The impact of deployment and especially war-zone experiences on the health and well-being of military Veterans is undeniable. Indeed, deployment exposures are associated with an array of negative mental health outcomes, including Posttraumatic Stress Disorder (PTSD), depression, anxiety, and substance abuse. In the wake of recent military deployments, including the Gulf War, Operation Enduring Freedom (OEF), and Operation Iraqi Freedom (OIF), there has been keen interest in how specific deployment exposures might lead to physical health problems as well. Additionally, some researchers have examined the potential for positive consequences of deployment experiences, including an enhanced appreciation for life, greater attainment of life goals, and closer interpersonal relationships. Hence, the continued development of the DRRI is responsive to the growing interest in deriving a better understanding of deployment-related factors that have implications for Veterans' long-term well-being.
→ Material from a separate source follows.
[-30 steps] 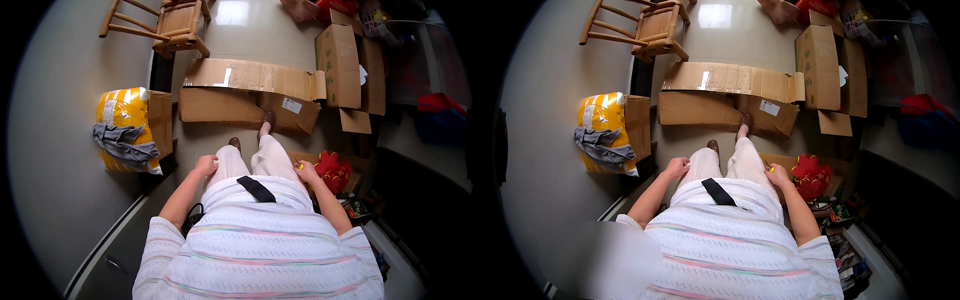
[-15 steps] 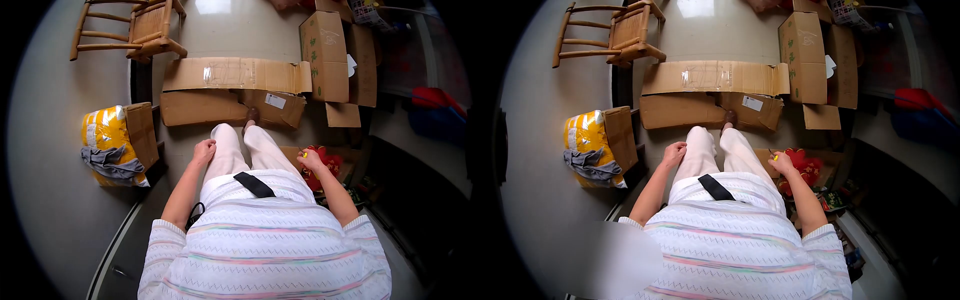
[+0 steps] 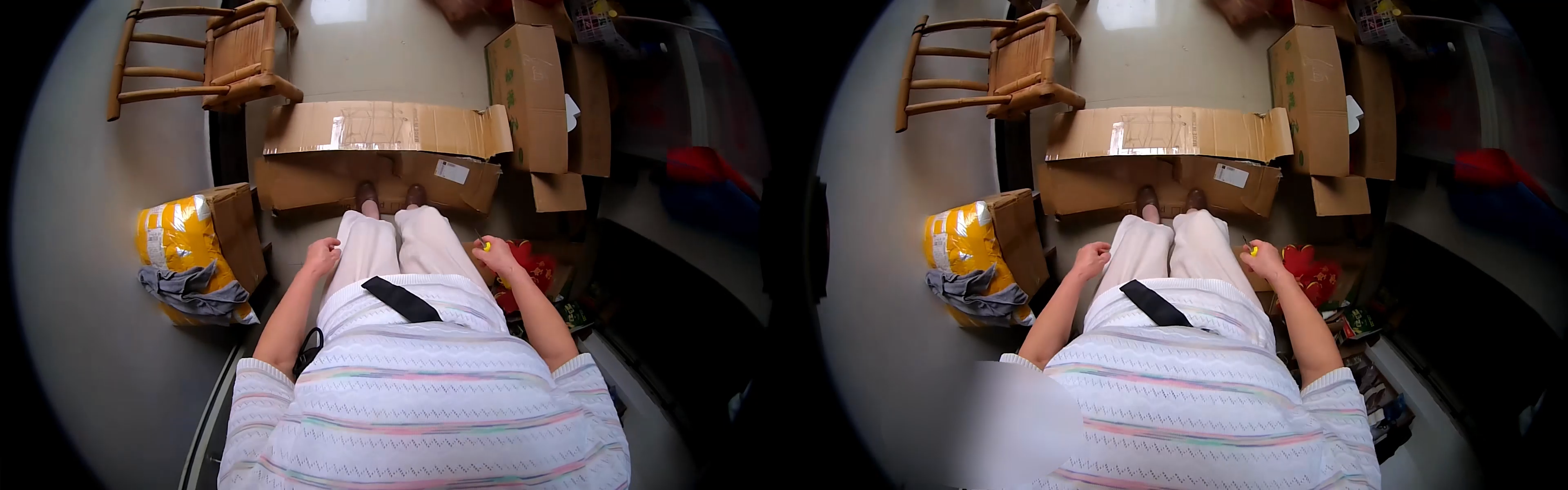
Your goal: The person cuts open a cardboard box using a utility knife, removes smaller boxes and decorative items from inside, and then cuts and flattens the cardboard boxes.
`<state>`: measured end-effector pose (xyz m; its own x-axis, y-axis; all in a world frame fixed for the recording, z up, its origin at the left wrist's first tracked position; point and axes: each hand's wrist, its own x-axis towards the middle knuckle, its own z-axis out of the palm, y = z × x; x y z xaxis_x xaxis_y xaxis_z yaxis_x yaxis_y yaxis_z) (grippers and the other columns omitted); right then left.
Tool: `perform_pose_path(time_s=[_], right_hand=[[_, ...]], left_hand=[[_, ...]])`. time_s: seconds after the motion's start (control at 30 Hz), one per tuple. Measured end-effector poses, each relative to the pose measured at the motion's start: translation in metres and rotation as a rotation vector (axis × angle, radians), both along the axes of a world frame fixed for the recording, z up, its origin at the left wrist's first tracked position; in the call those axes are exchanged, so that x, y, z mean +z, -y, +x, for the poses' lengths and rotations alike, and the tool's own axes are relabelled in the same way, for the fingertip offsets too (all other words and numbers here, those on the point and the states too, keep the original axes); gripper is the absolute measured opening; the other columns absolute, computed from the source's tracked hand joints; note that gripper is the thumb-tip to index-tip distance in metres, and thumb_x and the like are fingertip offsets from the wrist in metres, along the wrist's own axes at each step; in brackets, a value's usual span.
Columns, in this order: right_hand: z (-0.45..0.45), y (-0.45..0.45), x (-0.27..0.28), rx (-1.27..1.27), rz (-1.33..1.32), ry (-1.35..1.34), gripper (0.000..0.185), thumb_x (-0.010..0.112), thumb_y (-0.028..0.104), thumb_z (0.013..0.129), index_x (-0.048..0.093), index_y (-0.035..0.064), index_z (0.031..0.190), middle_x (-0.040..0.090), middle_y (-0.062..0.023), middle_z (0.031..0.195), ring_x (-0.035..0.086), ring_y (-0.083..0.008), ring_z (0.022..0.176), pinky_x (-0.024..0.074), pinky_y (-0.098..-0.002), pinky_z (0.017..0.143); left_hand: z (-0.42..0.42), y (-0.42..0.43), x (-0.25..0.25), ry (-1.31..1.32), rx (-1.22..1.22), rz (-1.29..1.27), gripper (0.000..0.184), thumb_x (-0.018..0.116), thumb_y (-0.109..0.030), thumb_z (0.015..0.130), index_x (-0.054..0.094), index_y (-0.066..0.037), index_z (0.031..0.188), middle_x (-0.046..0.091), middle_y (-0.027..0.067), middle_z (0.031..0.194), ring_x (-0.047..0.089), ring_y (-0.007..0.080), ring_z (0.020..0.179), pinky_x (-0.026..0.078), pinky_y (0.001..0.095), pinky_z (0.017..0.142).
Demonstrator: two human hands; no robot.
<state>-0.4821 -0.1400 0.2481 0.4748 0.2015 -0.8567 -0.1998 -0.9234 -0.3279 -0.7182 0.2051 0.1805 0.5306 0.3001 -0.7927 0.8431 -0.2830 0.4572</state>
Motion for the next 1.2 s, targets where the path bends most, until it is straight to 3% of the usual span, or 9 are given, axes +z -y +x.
perform_pose_path(time_s=[0.03, 0.17, 0.27, 0.53, 0.73, 0.97, 1.1, 1.2], right_hand=[[-0.001, 0.002, -0.003, -0.055, 0.036, -0.012, 0.032, 0.063, 0.025, 0.071, 0.061, 0.0001, 0.091, 0.064, -0.0140, 0.078, 0.064, -0.0201, 0.064, 0.0498, -0.0291, 0.058], [-0.003, 0.023, -0.019, 0.107, 0.070, 0.207, 0.033, 0.063, 0.019, 0.073, 0.058, -0.0014, 0.098, 0.062, -0.0106, 0.079, 0.062, -0.0166, 0.067, 0.0495, -0.0262, 0.061], [0.012, 0.024, 0.005, -0.099, 0.000, 0.014, 0.032, 0.063, 0.019, 0.073, 0.058, -0.0019, 0.097, 0.063, -0.0103, 0.080, 0.062, -0.0162, 0.069, 0.0494, -0.0269, 0.062], [0.065, 0.058, -0.005, -0.088, -0.008, 0.048, 0.028, 0.062, 0.016, 0.074, 0.057, -0.0004, 0.096, 0.061, -0.0077, 0.074, 0.058, -0.0132, 0.057, 0.0480, -0.0260, 0.055], [0.081, 0.052, 0.021, -0.234, 0.024, 0.096, 0.028, 0.064, 0.017, 0.071, 0.058, -0.0008, 0.093, 0.061, -0.0075, 0.071, 0.058, -0.0146, 0.053, 0.0479, -0.0264, 0.052], [0.028, 0.029, -0.002, -0.187, 0.005, -0.029, 0.025, 0.062, 0.016, 0.074, 0.056, -0.0012, 0.091, 0.060, -0.0072, 0.073, 0.059, -0.0133, 0.063, 0.0477, -0.0265, 0.052], [0.002, 0.007, -0.016, -0.007, 0.070, 0.148, 0.029, 0.062, 0.020, 0.072, 0.059, -0.0008, 0.093, 0.064, -0.0088, 0.078, 0.061, -0.0162, 0.065, 0.0482, -0.0272, 0.062], [0.015, -0.005, -0.010, -0.115, 0.120, 0.047, 0.027, 0.062, 0.016, 0.075, 0.057, -0.0018, 0.095, 0.060, -0.0063, 0.073, 0.057, -0.0115, 0.062, 0.0467, -0.0253, 0.055]], left_hand=[[-0.001, -0.006, 0.001, -0.031, -0.019, 0.010, 0.031, 0.056, -0.018, 0.071, 0.064, -0.007, 0.100, 0.064, 0.0147, 0.093, 0.061, 0.0276, 0.088, 0.047, 0.0338, 0.082], [0.002, -0.012, -0.003, -0.084, -0.088, 0.019, 0.032, 0.056, -0.018, 0.071, 0.064, -0.008, 0.100, 0.064, 0.0142, 0.095, 0.060, 0.0268, 0.090, 0.046, 0.0338, 0.084], [0.014, -0.002, -0.004, -0.081, -0.129, 0.031, 0.032, 0.056, -0.018, 0.071, 0.064, -0.008, 0.099, 0.064, 0.0147, 0.095, 0.060, 0.0270, 0.091, 0.046, 0.0339, 0.084], [0.062, 0.016, -0.009, -0.049, -0.076, 0.035, 0.031, 0.055, -0.019, 0.071, 0.065, -0.008, 0.098, 0.064, 0.0151, 0.093, 0.061, 0.0278, 0.089, 0.046, 0.0333, 0.083], [0.087, 0.028, -0.004, 0.026, -0.106, -0.012, 0.031, 0.056, -0.023, 0.072, 0.065, -0.008, 0.098, 0.064, 0.0155, 0.091, 0.061, 0.0285, 0.088, 0.046, 0.0340, 0.083], [0.035, -0.009, 0.000, -0.053, -0.071, 0.011, 0.031, 0.055, -0.019, 0.071, 0.064, -0.008, 0.099, 0.064, 0.0154, 0.094, 0.060, 0.0284, 0.091, 0.045, 0.0336, 0.085], [-0.007, -0.031, -0.002, -0.160, -0.040, 0.055, 0.032, 0.055, -0.019, 0.070, 0.065, -0.008, 0.099, 0.064, 0.0139, 0.096, 0.060, 0.0280, 0.093, 0.045, 0.0340, 0.086], [-0.022, -0.032, -0.009, -0.183, 0.001, 0.066, 0.033, 0.056, -0.021, 0.069, 0.065, -0.009, 0.099, 0.064, 0.0141, 0.096, 0.059, 0.0282, 0.094, 0.044, 0.0346, 0.087]])
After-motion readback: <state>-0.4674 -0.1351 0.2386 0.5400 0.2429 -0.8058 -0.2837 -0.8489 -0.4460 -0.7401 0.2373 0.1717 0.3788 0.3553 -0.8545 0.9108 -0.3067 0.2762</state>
At the time the original DRRI was developed, a review of the literature revealed a lack of measures of deployment-related stressors that were reliable and valid for assessing the experiences of contemporary deployments. For example, while there were a number of well-accepted measures of combat exposure, they were developed for previously deployed cohorts, and most notably, for Vietnam Veterans. This was problematic because the combat-related experiences that characterize present-day deployments are likely to differ quite markedly from those of earlier conflicts. Moreover, there was a growing body of research demonstrating the salience of other deployment factors, as examples, perceived threat, exposure to the aftermath of battle, and the general milieu of distressing or uncomfortable living conditions. The deployment of a much larger proportion of women and National Guard and Reserve personnel in the context of an all-volunteer military force called attention to additional stressors, such as sexual harassment and concerns about life and family disruptions, that were not considered of research importance for previous cohorts of Veterans. Therefore, a broader assessment of the experiences of contemporary deployments was needed, and the original DRRI responded to that need by indexing a variety of risk and resilience factors important to modern deployments.
Since the DRRI was first released to the field in 2003, there has been a great deal of interest in these measures among researchers. In addition to being used in a number of large-scale, high-profile studies, the DRRI has also appeared in an ever-growing number of publications in peer-reviewed journals. Further, while the DRRI was developed as a research tool, the scales have also been adapted by clinicians to obtain information about deployment experiences that can inform the application of diagnostic tools and interventions.
Recognizing that the psychometric quality of scales can decline over time as the content of instruments becomes less relevant for respondents, a multiphase project was recently undertaken to update the DRRI and validate updated scales in a sample of contemporary war Veterans. Changes reflected in the DRRI-2 include an updated assessment of warfare experiences and an expanded coverage of key family environment-related factors throughout predeployment, deployment, and postdeployment phases. A secondary goal in updating the DRRI was to provide shorter scales, when possible, by identifying items that could be eliminated without compromising the overall psychometric quality of the measures.